だが確かに、クラウスの食生活はクレール家とパン屋が担っている。
といってもクラウスが無理に頼んでいるわけでもなく、彼がだらしなく見兼ねて面倒を見ているわけでもない。もちろん上級国家魔導士なのだから、食事をする金が無くて恵んでもらっている……というわけでもない。
ただなぜか不思議と、食事の準備をするときにクラウスの分もと考えてしまうのだ。
シーラも休みの日や時間が空いた時は料理をするが、その時も当然のように彼の分も用意する。母と父と、自分と、そしてクラウス。食事はいつも四人分だ。
それを話せば、クラウスが嬉しそうに笑った。
「今日のキッシュも美味しいし、明日の昼は焼きたてパン。夕飯はおばさんの手料理。俺は恵まれてるな。食の星の下に生まれたのかもしれない」
「食の星の下って、大袈裟なんだから」
「でもずっととは言えないな、いずれは……」
言いかけ、クラウスが言葉を止めた。
何かを考え込むような表情だ。紫色の瞳がじっと隣室の扉を見つめている。
扉の先にあるのは研究用の部屋だ。本棚が並び姿見が置かれ、床には魔法陣が描かれている。シーラがいつも召喚されている部屋でもある。

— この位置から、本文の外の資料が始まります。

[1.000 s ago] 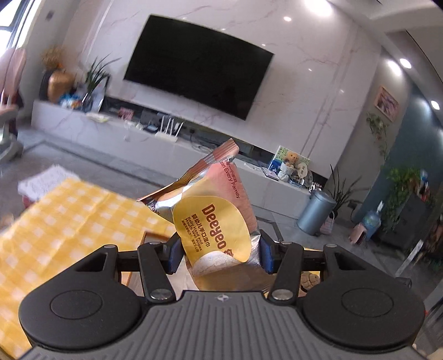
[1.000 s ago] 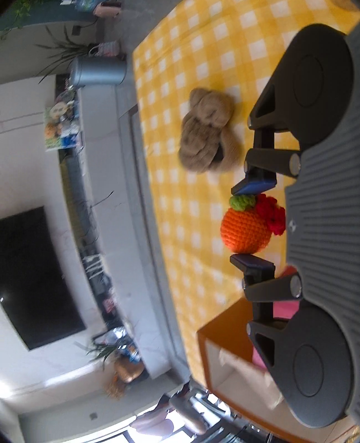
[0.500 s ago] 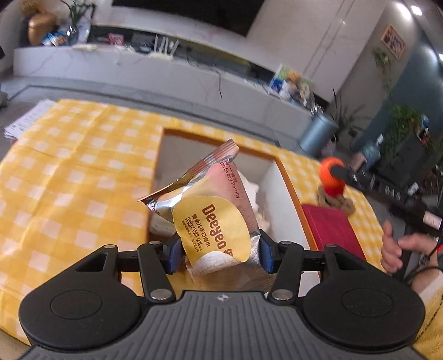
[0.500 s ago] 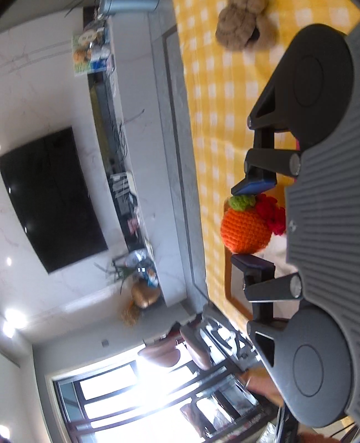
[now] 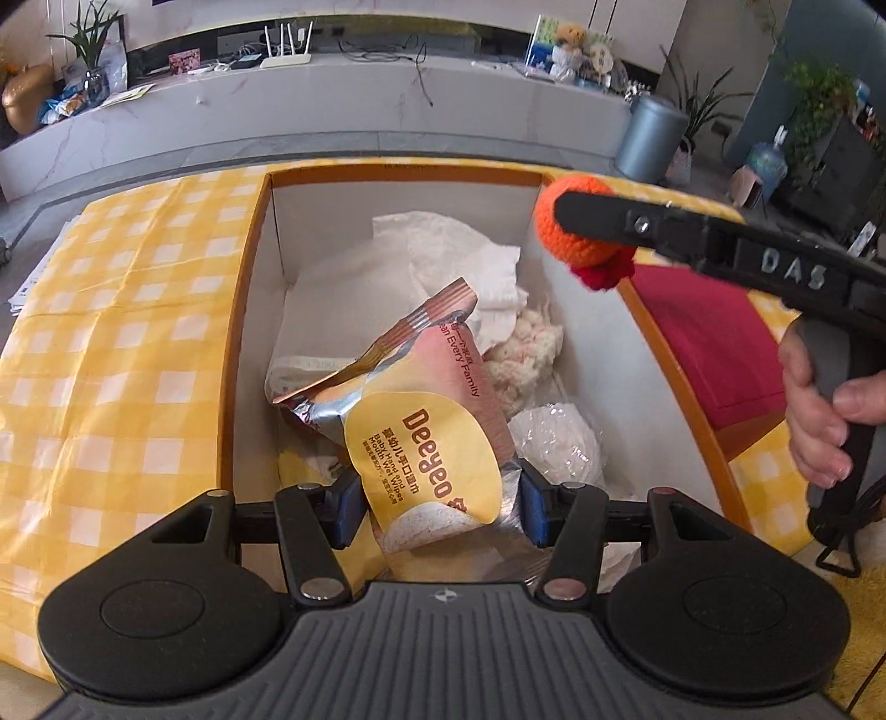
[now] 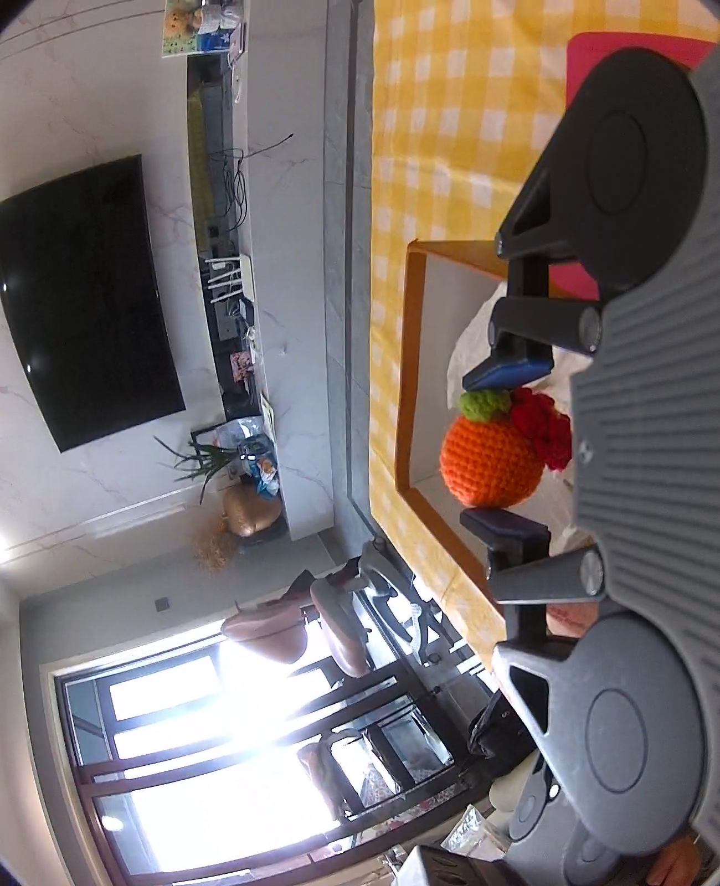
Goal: Organize soft objects
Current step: 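Carry the snack packet and knitted carrot over the orange box with both tools, then open both tools to drop the packet and carrot into the box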
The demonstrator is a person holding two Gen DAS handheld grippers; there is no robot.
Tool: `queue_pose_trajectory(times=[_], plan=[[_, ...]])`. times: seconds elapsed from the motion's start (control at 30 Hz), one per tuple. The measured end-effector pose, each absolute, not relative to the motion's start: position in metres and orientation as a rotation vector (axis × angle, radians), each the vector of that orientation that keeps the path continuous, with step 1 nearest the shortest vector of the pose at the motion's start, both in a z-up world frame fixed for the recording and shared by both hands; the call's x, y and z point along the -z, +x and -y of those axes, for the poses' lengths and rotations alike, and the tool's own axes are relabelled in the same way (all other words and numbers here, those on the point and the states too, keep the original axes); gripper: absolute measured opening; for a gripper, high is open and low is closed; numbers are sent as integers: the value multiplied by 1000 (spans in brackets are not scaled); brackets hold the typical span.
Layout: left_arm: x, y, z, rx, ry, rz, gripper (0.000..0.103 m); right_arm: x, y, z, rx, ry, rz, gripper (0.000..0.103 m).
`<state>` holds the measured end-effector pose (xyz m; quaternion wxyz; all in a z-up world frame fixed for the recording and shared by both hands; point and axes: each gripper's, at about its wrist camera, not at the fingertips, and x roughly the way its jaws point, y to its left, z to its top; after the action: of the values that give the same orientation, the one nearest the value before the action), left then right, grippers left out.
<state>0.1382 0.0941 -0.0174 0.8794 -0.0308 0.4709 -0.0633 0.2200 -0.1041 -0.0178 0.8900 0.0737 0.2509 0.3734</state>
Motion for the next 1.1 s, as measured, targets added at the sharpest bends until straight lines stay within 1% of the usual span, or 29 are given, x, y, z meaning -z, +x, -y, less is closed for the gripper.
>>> queue_pose_trajectory(times=[0.03,0.1,0.17,0.37,0.43,0.63,0.77,0.93,1.1], plan=[[16,138,-92,120,-51,-986,66,18,221,106,-772,162,-522,45],[11,133,-90,105,-19,-950,81,18,222,110,-767,162,-523,45],[3,126,-92,89,3,-885,90,19,219,115,-750,142,-516,45],[-15,120,-125,-57,-162,-764,90,19,216,118,-716,122,-548,45],[-17,118,-136,-136,-190,-718,90,16,211,112,-722,51,-565,45],[-23,121,-136,-187,-147,-644,90,16,189,85,-751,-201,-510,46],[-20,125,-129,-160,-88,-656,90,26,184,68,-767,-256,-536,46],[-13,129,-122,-185,-34,-668,90,33,176,51,-728,-350,-493,46],[-11,129,-126,-221,-31,-668,90,35,179,46,-725,-359,-510,46]])
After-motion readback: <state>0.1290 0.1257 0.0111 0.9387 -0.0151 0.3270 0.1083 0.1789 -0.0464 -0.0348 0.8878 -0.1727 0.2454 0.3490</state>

真剣なその表情に、シーラは妙な胸騒ぎを覚えて彼の名前を呼んだ。
「クラウスさん、いずれはってどういう事?」
シーラが尋ねると、クラウスが少し驚いたようにこちらを向いた。
どうやら無意識に口にしていたようで、次いで彼は気まずそうに頭を掻いた。
「それは、えっと……召喚が成功したら全部話すよ」
「成功したらって、だって誰を召喚しようとしてるかも教えてくれないじゃない」
「大人の事情ってやつだ。ほら、もう遅いから帰った方が良い。送っていくよ」
無理やり話を終え、クラウスが急かすように立ち上がる。
『もう遅い』と言ってもいつも通りの時間だ。むしろもっと遅くまで話し込むときもあれば、クラウスと一緒に夕食を食べる時だってある。
たとえ時間を気にするとしても、所詮は隣家、窓を開けて「ちょっと遅くなるね」と声を掛ければそれで解決である。
それでも今日に限って急かしてくるあたり、よっぽどこの話題について触れたくないのだろう。
シーラは小さく「私にも秘密なのね」と呟き、促されるまま彼の家を出た。
数十歩で自宅に着く。
その距離が、今夜だけは妙に遠く感じられた。